The provider reviewed the uptake of childhood immunisations and cervical screening. The service had not met the WHO based national target of 95% for five of the childhood immunisation uptake indicators (01 April 2022 to 31 March 2023). However, the service had achieved 90% uptake coverage for four of the five uptake indicators and 85% uptake for one of the indicators. The service was aware of these results and had an action plan to improve uptake. For example, there was a dedicated staff member responsible for reviewing and running the service recall. The service had taken action on providing information to people in the community, about childhood immunisation. They provided unverified data from 1 April 2023 to 31 March 2024 to show they had achieved over 90% uptake for all five of the childhood immunisations.

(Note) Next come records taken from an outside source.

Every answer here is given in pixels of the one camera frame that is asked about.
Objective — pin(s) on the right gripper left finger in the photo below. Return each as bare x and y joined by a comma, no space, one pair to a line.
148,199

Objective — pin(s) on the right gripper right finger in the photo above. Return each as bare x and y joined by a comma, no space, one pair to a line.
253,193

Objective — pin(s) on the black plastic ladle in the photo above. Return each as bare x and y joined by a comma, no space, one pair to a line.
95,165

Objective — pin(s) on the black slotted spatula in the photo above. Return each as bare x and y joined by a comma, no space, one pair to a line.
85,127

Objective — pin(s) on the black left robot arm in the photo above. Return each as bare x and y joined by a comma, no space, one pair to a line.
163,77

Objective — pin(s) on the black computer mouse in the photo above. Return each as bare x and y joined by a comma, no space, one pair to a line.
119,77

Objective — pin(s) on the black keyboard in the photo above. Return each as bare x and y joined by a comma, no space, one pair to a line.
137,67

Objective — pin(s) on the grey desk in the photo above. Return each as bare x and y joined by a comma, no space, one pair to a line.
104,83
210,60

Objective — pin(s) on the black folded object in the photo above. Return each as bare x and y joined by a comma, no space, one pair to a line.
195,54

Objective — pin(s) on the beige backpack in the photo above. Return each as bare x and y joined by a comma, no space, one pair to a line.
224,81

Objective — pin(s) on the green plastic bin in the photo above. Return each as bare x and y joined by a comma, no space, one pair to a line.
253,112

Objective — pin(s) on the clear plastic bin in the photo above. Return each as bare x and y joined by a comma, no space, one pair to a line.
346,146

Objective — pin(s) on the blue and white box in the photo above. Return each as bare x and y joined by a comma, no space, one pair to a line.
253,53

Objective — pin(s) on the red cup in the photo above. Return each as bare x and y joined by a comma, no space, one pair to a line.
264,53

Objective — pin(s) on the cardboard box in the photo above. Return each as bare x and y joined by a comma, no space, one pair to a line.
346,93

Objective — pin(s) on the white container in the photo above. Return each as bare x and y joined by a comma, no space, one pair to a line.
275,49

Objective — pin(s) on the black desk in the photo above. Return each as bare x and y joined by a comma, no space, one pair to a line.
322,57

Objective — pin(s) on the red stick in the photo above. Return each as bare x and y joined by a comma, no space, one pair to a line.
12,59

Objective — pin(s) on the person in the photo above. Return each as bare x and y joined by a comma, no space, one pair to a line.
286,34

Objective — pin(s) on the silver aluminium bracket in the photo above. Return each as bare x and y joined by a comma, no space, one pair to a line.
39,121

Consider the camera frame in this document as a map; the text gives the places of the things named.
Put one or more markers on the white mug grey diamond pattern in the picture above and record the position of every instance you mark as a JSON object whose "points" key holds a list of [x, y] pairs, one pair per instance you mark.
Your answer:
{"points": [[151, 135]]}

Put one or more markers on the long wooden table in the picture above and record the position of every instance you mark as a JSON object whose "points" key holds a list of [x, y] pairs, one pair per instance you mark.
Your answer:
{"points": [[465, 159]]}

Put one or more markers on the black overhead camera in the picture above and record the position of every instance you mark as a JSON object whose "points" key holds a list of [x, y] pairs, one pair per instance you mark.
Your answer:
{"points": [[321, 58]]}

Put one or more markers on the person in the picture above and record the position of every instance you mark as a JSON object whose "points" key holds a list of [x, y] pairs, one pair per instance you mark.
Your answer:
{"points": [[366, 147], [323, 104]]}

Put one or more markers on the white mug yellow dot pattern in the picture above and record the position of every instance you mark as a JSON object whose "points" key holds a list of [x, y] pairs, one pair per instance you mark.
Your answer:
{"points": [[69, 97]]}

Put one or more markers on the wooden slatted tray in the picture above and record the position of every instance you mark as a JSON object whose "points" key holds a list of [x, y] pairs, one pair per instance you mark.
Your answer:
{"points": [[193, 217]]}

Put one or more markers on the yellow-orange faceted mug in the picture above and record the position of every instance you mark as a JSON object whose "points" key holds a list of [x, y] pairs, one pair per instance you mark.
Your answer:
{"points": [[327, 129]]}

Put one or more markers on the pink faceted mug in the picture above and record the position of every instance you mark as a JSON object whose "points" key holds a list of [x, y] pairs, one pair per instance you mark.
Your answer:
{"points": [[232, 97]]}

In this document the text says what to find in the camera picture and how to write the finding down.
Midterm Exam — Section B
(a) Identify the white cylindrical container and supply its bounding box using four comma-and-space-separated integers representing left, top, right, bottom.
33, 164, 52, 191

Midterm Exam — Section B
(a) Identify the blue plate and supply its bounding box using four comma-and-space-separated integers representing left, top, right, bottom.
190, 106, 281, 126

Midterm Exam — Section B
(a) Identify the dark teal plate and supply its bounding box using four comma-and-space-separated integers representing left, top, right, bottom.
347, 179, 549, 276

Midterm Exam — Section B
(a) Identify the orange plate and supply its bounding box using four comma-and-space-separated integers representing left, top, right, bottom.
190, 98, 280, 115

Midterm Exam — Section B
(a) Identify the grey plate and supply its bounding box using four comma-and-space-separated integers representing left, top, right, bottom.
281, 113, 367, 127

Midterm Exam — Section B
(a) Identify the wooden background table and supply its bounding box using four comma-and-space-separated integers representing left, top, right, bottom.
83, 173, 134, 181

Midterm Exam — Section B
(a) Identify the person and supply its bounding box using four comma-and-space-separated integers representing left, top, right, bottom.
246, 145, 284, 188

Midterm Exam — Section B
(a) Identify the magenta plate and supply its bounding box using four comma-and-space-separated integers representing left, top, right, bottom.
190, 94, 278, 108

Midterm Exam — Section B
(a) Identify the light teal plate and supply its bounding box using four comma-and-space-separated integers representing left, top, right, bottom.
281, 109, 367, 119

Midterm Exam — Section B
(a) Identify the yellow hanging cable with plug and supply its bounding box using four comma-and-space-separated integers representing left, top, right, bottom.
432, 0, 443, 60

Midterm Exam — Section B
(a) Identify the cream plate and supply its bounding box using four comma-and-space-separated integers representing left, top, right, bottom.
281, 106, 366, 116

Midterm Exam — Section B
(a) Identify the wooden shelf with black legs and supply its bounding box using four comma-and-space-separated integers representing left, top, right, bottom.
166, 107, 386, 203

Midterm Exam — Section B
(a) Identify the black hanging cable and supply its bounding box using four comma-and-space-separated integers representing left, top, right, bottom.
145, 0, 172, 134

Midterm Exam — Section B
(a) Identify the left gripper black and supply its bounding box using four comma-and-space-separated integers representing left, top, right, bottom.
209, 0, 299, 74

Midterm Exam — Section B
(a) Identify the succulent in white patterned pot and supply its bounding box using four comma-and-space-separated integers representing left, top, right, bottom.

The service had not met the national target of 80% uptake for cervical screening (NHS Digital data dated 30 May 2023). The service told us that many patients were from black and minority ethnic groups and for cultural reasons did not want to have a cervical smear. The service had a recall system and sent texts to patients with information about cervical screening and a self-booking link.

Leaders told us that following our assessment, the service have updated the practice website to provide accessible information about immunisations to encourage uptake and were trialling new methods of engagement, including educational videos about cervical screening. The practice planned to run an in-practice workshop to inform patients about cervical screening and address any patient concerns. We will review these changes at our next assessment.

The service told people about their rights around consent and respected these when delivering person-centred care and treatment. Staff understood and applied legislation relating to consent. Capacity and consent were clearly recorded. We saw that consent was documented. Staff gave patients information about care and treatment in a way they could understand and offered appropriate support and time to make decisions. Do not attempt cardiopulmonary resuscitation (DNACPR) decisions were appropriate and were made in line with relevant legislation.